Today, the low-slung, Japanese-style house and museum is called Manitoga: The Russel Wright Design Center. Wright chose the Algonquin name, meaning “Place of the Great Spirit.” The property has been expanded to realize his full vision, featuring woodsy glades, moss “rooms,” wildflower-filled ravines, a grove of swaying birch trees Wright nicknamed “the Martha Graham Girls,” four miles of hiking paths (open year-round), and access to the Appalachian Trail.
“When [Wright] arrived, it was a scarred, desecrated landscape,” says Allison Cross, Manitoga’s executive director. “He brought it back to life.” The site, which offers tours of the house and studio from April to November, has more to offer than just Midcentury Modern design. It also teaches visitors about living in harmony with nature.
Wright delighted in the wilderness, designing the house to appear as if growing out of the stone, while keeping pieces of the site’s industrial past—metal rings drilled into the stone and bits of machinery for doorknobs. He brought nature indoors by “balancing modern materials—plastics and styrofoam, for example—with natural ones—granite with Formica or resin infused with pine needles or butterflies,” says Cross. The double-height living room is supported by a giant tree trunk. An early environmentalist, Wright created insulation from styrofoam, plastic laminate, and foil; included walls of windows designed for heating and cooling ; and built a “green” roof. The rooms have been preserved to showcase his lifestyle, down to a pack of Salem cigarettes in an ashtray on Wright’s desk—and tour guides demonstrate how the built-in shelving’s panels were swapped seasonally. A Saarinen dining table is set with American Modern.

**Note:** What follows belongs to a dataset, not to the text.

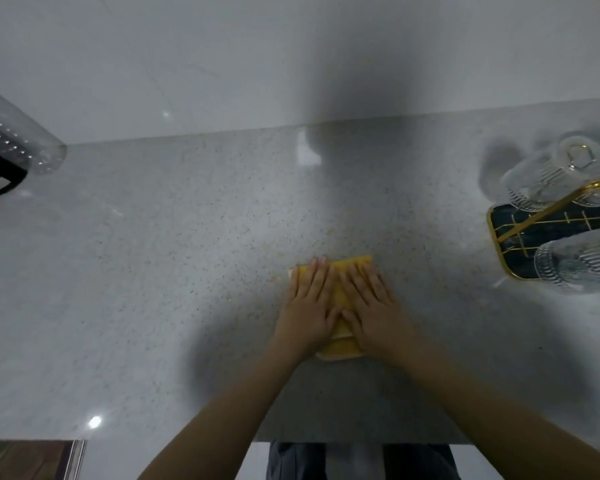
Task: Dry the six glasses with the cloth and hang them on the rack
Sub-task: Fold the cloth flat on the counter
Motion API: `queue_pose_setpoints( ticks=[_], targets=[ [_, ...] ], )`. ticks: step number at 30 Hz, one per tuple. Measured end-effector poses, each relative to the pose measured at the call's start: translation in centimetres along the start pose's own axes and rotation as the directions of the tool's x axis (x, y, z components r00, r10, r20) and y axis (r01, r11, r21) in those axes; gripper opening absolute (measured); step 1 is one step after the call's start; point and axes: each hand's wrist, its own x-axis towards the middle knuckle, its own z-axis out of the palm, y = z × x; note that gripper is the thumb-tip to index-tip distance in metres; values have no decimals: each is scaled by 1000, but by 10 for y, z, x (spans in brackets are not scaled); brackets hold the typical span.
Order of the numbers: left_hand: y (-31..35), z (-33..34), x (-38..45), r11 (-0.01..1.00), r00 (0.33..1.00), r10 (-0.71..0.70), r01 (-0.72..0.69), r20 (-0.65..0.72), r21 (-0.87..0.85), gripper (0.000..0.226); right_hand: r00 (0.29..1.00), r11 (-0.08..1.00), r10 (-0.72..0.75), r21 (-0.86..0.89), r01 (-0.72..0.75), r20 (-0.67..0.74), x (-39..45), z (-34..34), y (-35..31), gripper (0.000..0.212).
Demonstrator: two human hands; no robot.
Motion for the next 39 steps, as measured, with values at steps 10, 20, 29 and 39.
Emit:
queue_pose_setpoints(
  ticks=[10, 20, 29, 39],
  targets=[
    [-28, 28, -68, 992, 980, -125, 119, -154, -52, 66, 976, 978, -205, -44, 202, -68, 1, 33, -36, 58],
    [-113, -21, 41, 998, 989, -64, 65, -136, -1, 70, 976, 992, -127, -27, 124, -175, 122, -4, -33, 58],
    [-67, 9, -5, 971, 945, -230, 207, -232, -120, 68, 968, 994, -112, -46, 104, -224, 76, 13, -36, 58],
    [-47, -20, 104, 999, 994, -44, 44, -98, -9, 72, 968, 994, 93, -37, -104, -234, 101, -21, 39, 62]
  ],
)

“Manitoga represents a life dedicated to good design, which elevates the spirit and gives a sense of beauty and timelessness,” says Cross, who instituted an artist-in-residence program to help revitalize Manitoga. “One of the challenges of historic house museums, whether from the 1800s or the 20th century, is that we preserve them so you see that slice of time, but they have to stay alive,” she says. The residency program, which has hosted a dozen artist residents, is “about keeping alive and inspiring that spirit of creative output.” This fall, Ivy Baldwin Dance presents “Quarry,” a performance based on Wright’s desire to blur the line between inside and outside. Other programs are also under consideration, says Cross, including a design camp for adults, poet residencies, and retreats. A collection of over 500 Wright objects, from the late American industrial design collector George R. Kravis II, is being displayed.
When it comes to design or sustainability, Manitoga offers “timeless lessons that were innovative in his day and they are very important for us to embrace because they are being ignored,” says Cross. “Ridiculously big houses or ones that pay no attention to the movement of the sun, so that they cost more to heat and cool, are being built. We’re repealing all kinds of environmental controls. It’s very important to hold up Manitoga as a beautiful oasis that has stood the test of time.”